DATASET EXCERPTS -
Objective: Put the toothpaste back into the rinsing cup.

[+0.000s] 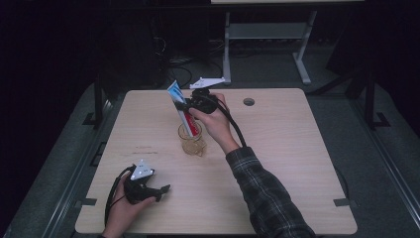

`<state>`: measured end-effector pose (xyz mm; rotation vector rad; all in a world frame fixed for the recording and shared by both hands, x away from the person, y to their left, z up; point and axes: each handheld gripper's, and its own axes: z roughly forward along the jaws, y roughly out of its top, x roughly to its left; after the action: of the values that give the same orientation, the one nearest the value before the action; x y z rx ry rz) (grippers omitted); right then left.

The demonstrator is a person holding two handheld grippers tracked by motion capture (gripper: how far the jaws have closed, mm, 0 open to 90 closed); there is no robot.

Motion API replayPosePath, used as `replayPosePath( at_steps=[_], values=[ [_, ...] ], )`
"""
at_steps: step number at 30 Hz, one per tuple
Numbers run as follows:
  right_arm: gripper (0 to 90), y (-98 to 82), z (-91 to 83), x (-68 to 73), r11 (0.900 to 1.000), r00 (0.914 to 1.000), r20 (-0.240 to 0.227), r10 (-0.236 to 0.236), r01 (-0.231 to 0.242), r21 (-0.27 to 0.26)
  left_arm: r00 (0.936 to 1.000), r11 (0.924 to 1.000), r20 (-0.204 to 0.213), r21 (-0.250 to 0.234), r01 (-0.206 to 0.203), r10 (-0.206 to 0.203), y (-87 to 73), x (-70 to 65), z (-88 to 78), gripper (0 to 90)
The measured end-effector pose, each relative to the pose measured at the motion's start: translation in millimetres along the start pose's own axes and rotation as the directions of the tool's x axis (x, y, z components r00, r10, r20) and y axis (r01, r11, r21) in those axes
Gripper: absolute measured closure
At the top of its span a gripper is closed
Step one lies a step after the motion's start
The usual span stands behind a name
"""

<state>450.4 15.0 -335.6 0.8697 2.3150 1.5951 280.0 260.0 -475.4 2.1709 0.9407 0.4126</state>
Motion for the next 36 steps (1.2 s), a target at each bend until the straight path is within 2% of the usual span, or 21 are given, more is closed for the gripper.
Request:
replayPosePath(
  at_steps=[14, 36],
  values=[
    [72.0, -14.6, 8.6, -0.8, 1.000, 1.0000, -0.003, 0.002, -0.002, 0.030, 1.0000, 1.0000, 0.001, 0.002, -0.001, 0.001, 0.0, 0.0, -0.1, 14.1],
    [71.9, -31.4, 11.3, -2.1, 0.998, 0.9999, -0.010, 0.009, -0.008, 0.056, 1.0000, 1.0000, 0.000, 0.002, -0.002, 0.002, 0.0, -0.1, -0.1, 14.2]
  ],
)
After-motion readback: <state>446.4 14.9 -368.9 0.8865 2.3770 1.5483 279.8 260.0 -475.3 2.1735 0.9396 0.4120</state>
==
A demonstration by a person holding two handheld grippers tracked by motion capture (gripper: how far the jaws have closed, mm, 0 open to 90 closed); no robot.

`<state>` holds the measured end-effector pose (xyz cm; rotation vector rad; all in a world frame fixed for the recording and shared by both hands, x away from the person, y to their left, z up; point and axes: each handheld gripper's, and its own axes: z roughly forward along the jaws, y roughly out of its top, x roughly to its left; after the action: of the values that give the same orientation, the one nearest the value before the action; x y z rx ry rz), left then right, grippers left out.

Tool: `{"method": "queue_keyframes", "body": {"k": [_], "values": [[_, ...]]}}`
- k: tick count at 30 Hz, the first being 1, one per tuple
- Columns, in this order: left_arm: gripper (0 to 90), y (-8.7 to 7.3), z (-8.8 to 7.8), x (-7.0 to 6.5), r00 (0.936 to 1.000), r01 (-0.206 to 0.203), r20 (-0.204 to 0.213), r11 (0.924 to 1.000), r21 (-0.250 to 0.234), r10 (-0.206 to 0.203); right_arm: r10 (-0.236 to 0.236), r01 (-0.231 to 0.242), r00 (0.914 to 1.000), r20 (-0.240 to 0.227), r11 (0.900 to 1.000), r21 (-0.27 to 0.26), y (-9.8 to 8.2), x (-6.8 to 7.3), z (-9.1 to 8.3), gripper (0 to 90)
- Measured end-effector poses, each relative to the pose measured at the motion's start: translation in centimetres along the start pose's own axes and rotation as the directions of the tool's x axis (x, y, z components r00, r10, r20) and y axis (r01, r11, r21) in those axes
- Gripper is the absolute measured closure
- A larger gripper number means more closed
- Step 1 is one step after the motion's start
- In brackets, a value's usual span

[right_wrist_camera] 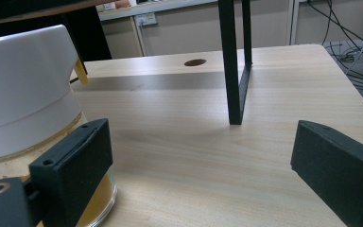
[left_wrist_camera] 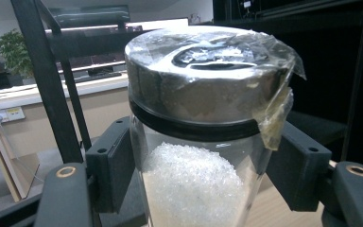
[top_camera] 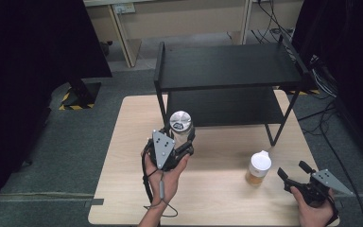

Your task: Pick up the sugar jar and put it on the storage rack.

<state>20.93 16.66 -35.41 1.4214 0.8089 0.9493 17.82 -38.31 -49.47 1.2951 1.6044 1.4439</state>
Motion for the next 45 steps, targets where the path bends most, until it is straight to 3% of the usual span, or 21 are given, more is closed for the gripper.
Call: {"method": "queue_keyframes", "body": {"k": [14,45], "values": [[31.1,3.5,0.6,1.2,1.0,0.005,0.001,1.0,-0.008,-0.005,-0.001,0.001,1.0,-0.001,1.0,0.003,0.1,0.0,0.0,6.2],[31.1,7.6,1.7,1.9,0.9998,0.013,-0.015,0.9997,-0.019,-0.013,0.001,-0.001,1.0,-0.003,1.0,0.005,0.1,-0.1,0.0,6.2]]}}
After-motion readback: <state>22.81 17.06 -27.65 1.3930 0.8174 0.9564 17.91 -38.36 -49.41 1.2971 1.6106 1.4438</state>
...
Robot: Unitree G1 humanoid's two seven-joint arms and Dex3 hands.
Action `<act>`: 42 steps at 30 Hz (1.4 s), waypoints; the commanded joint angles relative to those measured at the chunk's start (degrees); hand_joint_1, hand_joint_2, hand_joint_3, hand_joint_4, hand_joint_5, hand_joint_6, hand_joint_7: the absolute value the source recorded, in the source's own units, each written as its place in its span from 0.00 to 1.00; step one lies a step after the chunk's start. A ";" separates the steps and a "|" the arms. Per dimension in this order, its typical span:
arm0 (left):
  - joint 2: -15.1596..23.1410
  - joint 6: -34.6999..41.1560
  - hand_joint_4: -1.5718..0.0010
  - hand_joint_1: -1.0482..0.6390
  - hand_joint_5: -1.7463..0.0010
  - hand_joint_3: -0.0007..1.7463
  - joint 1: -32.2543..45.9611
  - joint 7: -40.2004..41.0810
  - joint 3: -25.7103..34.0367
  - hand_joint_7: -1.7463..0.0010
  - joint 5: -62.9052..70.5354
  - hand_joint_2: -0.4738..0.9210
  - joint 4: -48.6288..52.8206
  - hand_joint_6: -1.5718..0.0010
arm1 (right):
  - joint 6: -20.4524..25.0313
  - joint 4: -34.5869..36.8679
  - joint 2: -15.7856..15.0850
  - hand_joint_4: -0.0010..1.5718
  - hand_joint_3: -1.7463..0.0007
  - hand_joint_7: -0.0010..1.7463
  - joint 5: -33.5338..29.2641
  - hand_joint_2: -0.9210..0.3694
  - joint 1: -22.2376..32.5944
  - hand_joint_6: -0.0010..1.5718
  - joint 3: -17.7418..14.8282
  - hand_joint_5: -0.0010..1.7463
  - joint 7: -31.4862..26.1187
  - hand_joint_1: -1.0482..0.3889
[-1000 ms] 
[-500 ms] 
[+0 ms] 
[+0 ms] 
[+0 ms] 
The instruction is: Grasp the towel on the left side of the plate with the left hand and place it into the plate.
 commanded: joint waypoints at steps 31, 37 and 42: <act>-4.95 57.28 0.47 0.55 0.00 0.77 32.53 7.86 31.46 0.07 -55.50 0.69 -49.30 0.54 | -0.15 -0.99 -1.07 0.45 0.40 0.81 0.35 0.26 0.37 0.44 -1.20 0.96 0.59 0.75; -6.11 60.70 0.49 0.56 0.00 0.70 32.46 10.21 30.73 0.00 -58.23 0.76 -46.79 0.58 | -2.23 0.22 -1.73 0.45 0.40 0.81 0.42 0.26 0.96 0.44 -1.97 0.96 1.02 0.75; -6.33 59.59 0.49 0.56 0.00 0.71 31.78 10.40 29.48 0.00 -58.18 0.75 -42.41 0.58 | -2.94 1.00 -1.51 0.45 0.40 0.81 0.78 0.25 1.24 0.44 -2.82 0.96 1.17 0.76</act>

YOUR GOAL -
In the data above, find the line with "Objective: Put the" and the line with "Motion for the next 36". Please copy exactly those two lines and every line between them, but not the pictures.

ANSWER TO THIS EXERCISE -
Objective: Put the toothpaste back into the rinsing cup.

[+0.000s] 

`<state>`: measured end-effector pose (xyz mm; rotation vector rad; all in a world frame fixed for the recording and shared by both hands, x away from the person, y to their left, z up; point and axes: each handheld gripper's, and its own axes: z roughly forward along the jaws, y roughly out of its top, x roughly to its left; after the action: of the values that give the same orientation, the one nearest the value before the action; x y z rx ry rz) (grippers omitted); right then left.

The demonstrator is a person holding two handheld grippers tracked by motion capture (gripper: how far the jaws have closed, mm, 0 open to 90 closed); there is no robot.

Motion API replayPosePath, used as `replayPosePath( at_steps=[_], values=[ [_, ...] ], )`
"""
at_steps: step number at 30 Hz, one per tuple
Numbers run as follows:
  right_arm: gripper (0 to 90), y (-98 to 82), z (-91 to 83), x (-68 to 73), r11 (0.900 to 1.000), r00 (0.914 to 1.000), r20 (-0.240 to 0.227), r10 (-0.236 to 0.236), r01 (-0.231 to 0.242), r21 (-0.27 to 0.26)
  left_arm: r00 (0.936 to 1.000), r11 (0.924 to 1.000), r20 (-0.204 to 0.213), r21 (-0.250 to 0.234), r01 (-0.206 to 0.203), r10 (-0.206 to 0.203), y (-87 to 73), x (-70 to 65), z (-88 to 78), gripper (0 to 90)
The measured end-effector pose, each relative to the pose measured at the motion's start: translation in millimetres along the start pose's own axes and rotation as the directions of the tool's x axis (x, y, z components r00, r10, r20) and y axis (r01, r11, r21) in those axes
Gripper: absolute measured closure
At the top of its span a gripper is closed
Step one lies a step after the motion's start
The usual span stands behind a name
"""

<state>450.4 15.0 -335.6 0.8697 2.3150 1.5951 280.0 260.0 -475.4 2.1709 0.9407 0.4126</state>
Motion for the next 36 steps (1.2 s), a target at each bend until the straight path is within 2% of the usual span, or 21 are given, more is closed for the gripper.

No additional output is required.